If your inner fanatic requires, or even creates one or more bitter enemies by virtue of its nature, these observations might not be what you want to hear. You might be addicted to (invested in) your enmity, your enemies.

Revolution, oppression, resistance, blame, narrative control, democracy, tyranny, are all concepts that belong to all flavours of ‘elite’-versus-‘non-elite’ (us-and-them) divisions, or patternings. These patternings structure us all. If we don’t like the outcome of a particular patterning, we have to change it. This requires profound self-change, in some kind of harmony with each other, with the structuring guidance of some kind of loose-consensus vision regarding why we should take on such an insanely difficult challenge in the first place.

But, sadly, “Netflix and Pizza” is the easier path. Temptation is everywhere. Spies are out to get you. ‘They’ have all the power. It’s all part of The Plan. The MSM is not your friend. Lost in fogs of confusion, tired, cynical, afraid, we will exhaust every easy-looking escape until none are left.

Meme: A young girl mesmerised by a few banal words

Enmity is the enemy

Love knows no enemy, though hate hates it and fear fears it.

I opened above with “Jesus failed to persuade most of us.” But, in truth, he did not try to persuade at all. He spoke in parables, debated matters of theology and philosophy with the Pharisees, performed miracles and later made the ultimate sacrifice. Through it all, he was clear the choice of interpretation lay entirely with us. What we believe is up to us. (“What you see will be your choosing.”) 

I suspect this explicit element of his life, this lived expression of the sanctity of free will, was an epochal departure from what we might term the Old-Testament Way that included vengeance, retribution, a chosen people, and other such elements not wholly appropriate to Jesus’ message, his raison d’ĂȘtre.
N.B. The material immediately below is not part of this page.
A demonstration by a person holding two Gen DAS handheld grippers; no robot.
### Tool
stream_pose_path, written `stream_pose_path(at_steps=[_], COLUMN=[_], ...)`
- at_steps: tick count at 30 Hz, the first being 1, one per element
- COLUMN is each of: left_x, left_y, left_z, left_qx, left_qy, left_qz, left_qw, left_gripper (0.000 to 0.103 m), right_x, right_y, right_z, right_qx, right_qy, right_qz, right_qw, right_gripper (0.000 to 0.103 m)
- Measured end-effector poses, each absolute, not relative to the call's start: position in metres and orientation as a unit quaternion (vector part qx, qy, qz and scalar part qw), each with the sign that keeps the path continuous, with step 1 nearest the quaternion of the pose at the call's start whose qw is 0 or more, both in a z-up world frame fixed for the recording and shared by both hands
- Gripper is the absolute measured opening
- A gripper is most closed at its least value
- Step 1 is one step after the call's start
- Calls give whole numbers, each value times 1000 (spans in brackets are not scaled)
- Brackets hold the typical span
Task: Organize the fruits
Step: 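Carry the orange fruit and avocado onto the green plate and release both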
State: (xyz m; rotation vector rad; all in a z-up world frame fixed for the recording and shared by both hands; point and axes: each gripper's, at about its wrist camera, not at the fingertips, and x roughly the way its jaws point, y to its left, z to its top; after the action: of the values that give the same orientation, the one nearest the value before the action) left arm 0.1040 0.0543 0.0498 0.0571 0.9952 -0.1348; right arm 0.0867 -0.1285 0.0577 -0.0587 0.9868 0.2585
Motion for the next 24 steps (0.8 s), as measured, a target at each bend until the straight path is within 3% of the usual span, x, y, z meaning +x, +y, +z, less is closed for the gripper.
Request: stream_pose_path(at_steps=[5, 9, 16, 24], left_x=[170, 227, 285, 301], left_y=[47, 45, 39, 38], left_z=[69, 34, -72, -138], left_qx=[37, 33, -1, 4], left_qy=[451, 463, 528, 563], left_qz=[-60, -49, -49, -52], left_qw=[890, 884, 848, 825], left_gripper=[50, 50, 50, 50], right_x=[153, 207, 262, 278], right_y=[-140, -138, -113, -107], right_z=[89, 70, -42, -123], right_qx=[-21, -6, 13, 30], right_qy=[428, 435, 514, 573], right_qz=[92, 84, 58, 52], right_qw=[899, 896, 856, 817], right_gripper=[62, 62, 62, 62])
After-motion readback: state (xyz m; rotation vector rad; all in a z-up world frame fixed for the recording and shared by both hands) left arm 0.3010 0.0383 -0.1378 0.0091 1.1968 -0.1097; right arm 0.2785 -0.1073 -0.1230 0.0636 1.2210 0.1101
In that vein, the chance we have with ourselves and each other is directly proportional to the quality of our humility, of our wisdom. Our human potential to do better, to evolve meaningfully, is directly proportional to how authentically we are not motivated by a desire to persuade. We must be motivated by a truly humble desire to learn. This challenge is precisely the challenge of becoming a truly loving human being.

We need each other’s help in this. This maturation of our humility, of our wisdom, simply cannot happen in splendid isolation. Diversity, then, is as much the cure for, as it is the cause of, what ails us. This is a fundamental paradox of existence. Utopia is dystopia. Escape into idealism can never work as hoped. The world will not listen to us – cannot listen – while we are wild-eyed fanatics speaking hot riddles no one wants to understand. Power monologue is not humble dialogue.

Until we learn how to stop terrifying each other, we will continue to watch on helplessly as we destroy our world, mutually shocked by how ugly and terrifying our enemy has inexplicably become.